_Work to complete_
Each line in the entries below that contains the word "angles" counts once. Report how many there are and nothing more.

(Data extracts Opens)

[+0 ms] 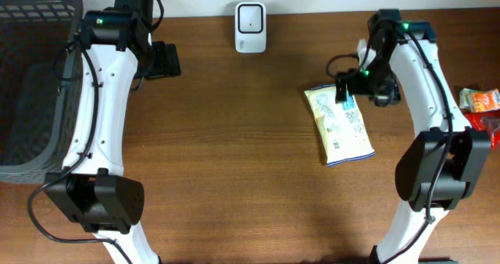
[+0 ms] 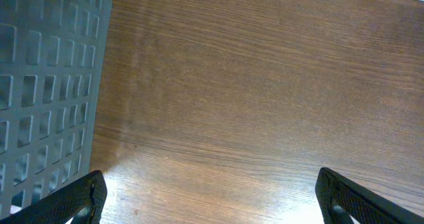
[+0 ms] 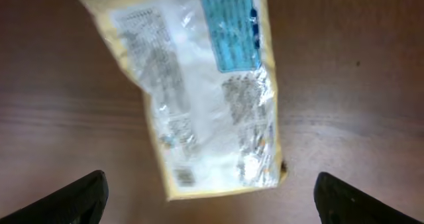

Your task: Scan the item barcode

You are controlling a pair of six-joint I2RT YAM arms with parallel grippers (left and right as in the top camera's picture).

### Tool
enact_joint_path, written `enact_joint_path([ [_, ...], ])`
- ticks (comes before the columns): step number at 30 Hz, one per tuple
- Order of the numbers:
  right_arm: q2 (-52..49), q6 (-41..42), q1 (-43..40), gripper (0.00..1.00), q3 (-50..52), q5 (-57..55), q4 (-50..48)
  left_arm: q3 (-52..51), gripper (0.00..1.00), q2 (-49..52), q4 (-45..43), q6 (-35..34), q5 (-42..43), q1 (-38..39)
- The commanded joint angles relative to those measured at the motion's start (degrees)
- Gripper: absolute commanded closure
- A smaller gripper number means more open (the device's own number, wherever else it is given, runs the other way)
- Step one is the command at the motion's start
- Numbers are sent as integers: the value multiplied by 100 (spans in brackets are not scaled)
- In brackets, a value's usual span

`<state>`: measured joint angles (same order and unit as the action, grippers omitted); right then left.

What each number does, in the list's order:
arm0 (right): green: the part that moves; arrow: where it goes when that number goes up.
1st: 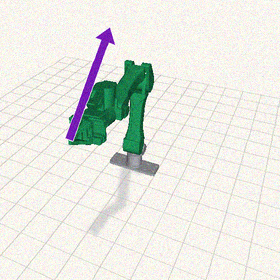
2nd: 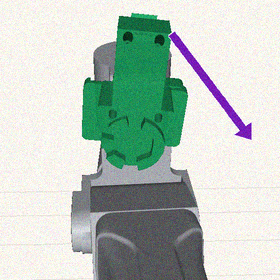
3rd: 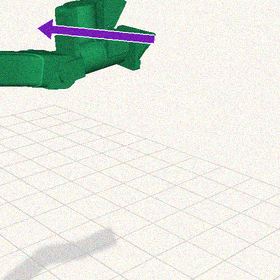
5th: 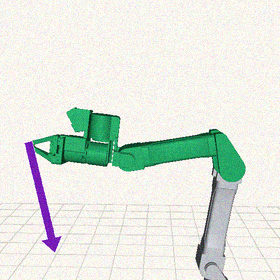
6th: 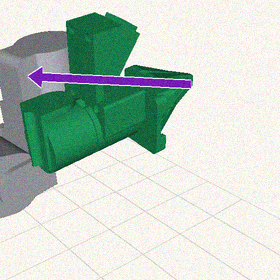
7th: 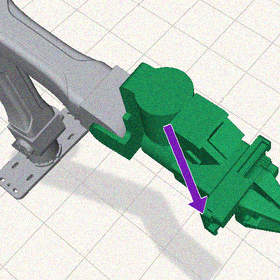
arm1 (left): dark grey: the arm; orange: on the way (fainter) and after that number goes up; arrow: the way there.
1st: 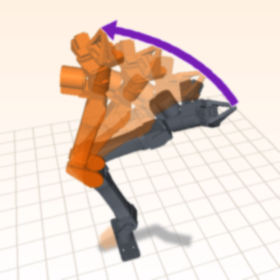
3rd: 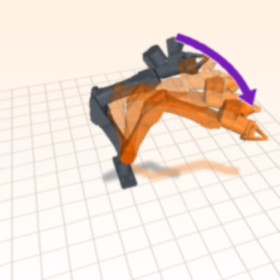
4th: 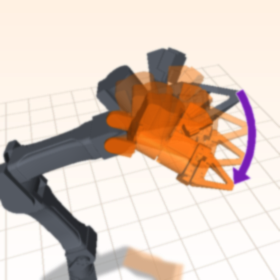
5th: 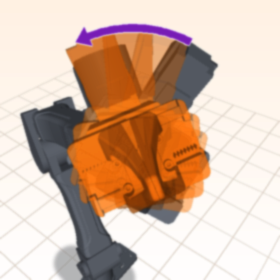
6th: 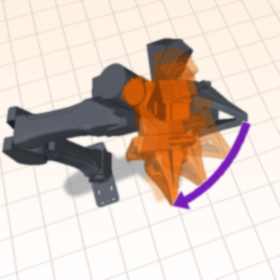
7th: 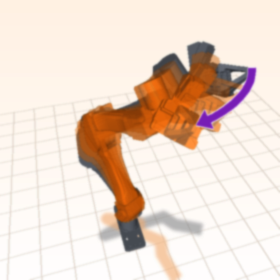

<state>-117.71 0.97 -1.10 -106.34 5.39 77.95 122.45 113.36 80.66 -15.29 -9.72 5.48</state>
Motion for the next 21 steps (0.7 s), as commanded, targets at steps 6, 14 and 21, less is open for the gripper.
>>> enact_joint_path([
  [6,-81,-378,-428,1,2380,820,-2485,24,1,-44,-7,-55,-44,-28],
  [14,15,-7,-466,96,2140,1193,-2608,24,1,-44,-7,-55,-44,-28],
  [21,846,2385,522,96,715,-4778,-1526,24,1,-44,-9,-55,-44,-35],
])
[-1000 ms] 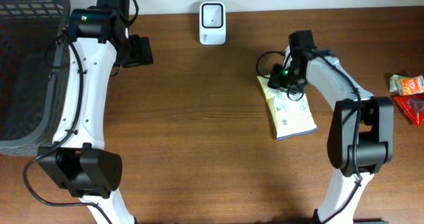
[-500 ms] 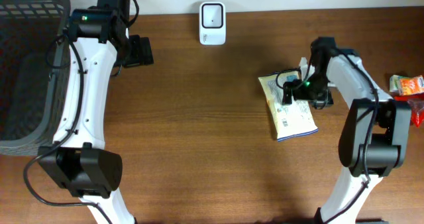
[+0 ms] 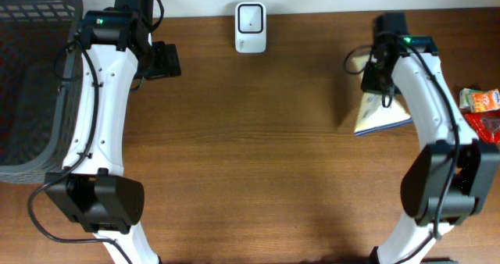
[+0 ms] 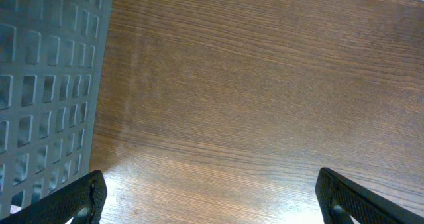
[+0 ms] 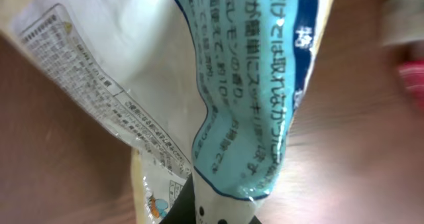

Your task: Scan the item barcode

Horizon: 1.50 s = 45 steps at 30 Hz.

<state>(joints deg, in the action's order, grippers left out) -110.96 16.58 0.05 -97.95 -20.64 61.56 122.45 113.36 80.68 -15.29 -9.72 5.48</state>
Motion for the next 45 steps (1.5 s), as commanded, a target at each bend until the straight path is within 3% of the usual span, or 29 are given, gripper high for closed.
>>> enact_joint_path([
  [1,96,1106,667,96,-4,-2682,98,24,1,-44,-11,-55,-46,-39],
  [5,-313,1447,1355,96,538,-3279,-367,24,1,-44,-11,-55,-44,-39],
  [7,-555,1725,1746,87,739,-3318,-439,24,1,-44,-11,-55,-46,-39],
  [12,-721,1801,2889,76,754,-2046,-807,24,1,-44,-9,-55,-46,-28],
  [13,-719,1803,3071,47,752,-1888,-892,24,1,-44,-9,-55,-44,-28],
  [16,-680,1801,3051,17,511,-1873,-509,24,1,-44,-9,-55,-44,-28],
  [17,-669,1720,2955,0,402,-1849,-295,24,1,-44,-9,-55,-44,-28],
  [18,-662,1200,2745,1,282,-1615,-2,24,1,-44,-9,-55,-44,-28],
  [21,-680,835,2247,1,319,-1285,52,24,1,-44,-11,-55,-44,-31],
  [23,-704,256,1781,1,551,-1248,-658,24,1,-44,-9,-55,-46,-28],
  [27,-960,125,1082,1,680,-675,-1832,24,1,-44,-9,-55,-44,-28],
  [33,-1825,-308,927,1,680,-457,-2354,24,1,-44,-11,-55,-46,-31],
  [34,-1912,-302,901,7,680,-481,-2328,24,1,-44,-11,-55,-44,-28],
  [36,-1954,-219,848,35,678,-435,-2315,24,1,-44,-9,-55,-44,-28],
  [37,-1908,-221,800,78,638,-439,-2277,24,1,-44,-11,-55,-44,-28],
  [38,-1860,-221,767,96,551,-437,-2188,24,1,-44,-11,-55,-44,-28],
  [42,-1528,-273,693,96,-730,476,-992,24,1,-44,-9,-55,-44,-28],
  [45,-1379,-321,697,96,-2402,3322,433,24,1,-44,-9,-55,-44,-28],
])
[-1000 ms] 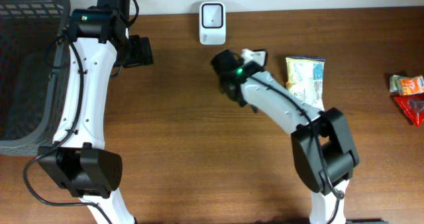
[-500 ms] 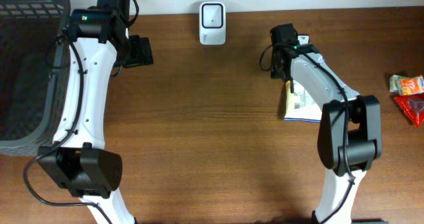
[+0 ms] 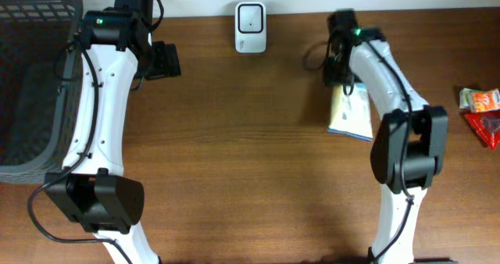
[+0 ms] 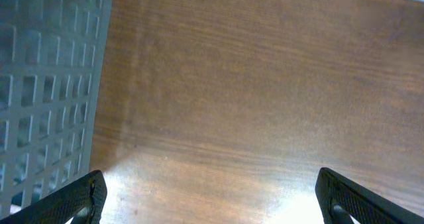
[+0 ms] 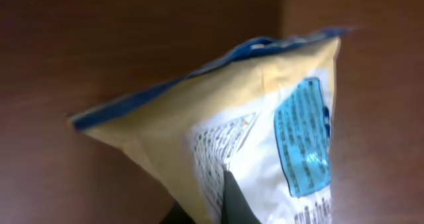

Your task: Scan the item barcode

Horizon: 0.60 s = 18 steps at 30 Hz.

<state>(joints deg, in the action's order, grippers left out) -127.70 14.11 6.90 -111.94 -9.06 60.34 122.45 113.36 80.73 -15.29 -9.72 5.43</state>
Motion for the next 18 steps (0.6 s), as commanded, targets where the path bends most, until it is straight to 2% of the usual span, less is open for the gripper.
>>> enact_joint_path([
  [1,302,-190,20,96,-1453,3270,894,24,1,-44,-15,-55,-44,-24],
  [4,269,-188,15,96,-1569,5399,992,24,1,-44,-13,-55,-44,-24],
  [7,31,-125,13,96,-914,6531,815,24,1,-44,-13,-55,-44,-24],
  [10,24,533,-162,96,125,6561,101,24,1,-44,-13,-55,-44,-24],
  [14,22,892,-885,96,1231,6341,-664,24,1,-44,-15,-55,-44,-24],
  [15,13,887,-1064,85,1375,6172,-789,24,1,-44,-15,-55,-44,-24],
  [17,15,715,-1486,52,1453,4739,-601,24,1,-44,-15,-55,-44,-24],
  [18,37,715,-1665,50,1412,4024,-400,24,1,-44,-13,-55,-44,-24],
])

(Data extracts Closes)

_Solution to this task_
2